Robert James Robertson (June 18, 1917 – January 17, 2009) was an American professional football player who played one season with the Brooklyn Dodgers of the National Football League (NFL). He was selected by the Dodgers with the seventh overall pick of the 1942 NFL draft after playing college football at the University of Southern California.

==Early life==
Robert James Robertson was born on June 18, 1917, in Pine Ridge, South Dakota. He attended Omaha Central High School in Omaha, Nebraska and Black-Foxe Military Institute in Los Angeles, California.

==College career==
He was a member of the USC Trojans of the University of Southern California from 1938 to 1941 and a three-year letterman from 1939 to 1941. He was a member of the Trojans 1939 national championship team. He led the team in total offensive yards, rushing yards, and scoring his junior year in 1940, earning Associated Press (AP) third-team and United Press (UP) second-team All-PCC honors. He led the team in total offensive yards, rushing yards, passing yards, and scoring as a senior in 1941, garnering AP and UP first-team All-PCC recognition. Robertson also set a school single-season record with nine interceptions in 1941 and recorded 14 interceptions total during his college career.
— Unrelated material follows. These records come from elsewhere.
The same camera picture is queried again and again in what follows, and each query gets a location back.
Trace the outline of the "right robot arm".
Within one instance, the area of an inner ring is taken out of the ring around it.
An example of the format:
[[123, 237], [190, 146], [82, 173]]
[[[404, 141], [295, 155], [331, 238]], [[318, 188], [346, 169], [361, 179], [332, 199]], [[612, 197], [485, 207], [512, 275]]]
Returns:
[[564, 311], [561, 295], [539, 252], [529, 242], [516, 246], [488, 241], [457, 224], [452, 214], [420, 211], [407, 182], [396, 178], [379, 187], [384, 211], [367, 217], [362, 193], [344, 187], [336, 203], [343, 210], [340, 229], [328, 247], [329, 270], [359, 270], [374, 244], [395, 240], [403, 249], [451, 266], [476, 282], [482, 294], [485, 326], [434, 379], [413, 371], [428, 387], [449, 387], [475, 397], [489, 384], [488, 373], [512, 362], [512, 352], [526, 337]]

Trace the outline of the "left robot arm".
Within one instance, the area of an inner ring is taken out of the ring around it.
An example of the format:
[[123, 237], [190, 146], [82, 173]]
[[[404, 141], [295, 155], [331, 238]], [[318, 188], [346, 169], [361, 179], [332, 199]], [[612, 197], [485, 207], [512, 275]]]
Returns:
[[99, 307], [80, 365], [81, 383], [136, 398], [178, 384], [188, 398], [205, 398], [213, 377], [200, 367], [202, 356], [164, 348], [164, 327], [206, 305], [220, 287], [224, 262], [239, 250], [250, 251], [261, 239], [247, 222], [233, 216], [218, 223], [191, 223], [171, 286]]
He played in the Chicago Charities College All-Star Game and the East-West Shrine Game after his senior year.

==Professional career==
Robertson was selected by the Brooklyn Dodgers in the first round, with the seventh overall pick, of the 1942 NFL draft. He played in all 11 games, starting one, for the Dodgers during the 1942 season, totaling 46 carries for 132 yards, five catches for 61 yards, and two defensive interceptions. He became a free agent after the season. Robertson's football career was interrupted by a stint in the United States Navy during World War II.

Robertson played for the Los Angeles Bulldogs of the Pacific Coast Professional Football League in 1945 and scored two rushing touchdowns.

==Personal life==
Robertson worked as an insurance executive after his football career. He died on January 17, 2009, in Santa Cruz, California of "natural causes".